## [REQUIRED WORK]
Provide only the number of lines in the following data that contain "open".

## [INFORMATION SHOWN]
━━━━━━━━━━━━━━━━━━━━
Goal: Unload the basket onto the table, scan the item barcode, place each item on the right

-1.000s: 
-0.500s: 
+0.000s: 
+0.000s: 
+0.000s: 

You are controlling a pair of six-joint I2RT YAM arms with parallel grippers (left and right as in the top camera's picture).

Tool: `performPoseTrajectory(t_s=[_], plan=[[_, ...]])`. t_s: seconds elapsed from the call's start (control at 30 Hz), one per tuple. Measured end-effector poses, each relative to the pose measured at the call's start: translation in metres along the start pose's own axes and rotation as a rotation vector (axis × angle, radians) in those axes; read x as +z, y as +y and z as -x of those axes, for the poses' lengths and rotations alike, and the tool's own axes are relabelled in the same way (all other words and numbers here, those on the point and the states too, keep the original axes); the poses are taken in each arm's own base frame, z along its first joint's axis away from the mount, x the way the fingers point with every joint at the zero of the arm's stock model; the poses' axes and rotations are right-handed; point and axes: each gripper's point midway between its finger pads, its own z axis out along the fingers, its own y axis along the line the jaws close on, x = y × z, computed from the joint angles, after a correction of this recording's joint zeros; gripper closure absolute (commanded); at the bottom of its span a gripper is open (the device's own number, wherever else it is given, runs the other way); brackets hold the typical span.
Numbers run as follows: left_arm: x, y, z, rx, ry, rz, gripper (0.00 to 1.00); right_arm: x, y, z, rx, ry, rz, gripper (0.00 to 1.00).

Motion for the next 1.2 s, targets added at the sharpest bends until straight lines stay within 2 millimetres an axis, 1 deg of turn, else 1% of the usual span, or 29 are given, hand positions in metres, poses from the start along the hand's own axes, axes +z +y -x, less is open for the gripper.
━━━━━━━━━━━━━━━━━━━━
## [FINAL ANSWER]
2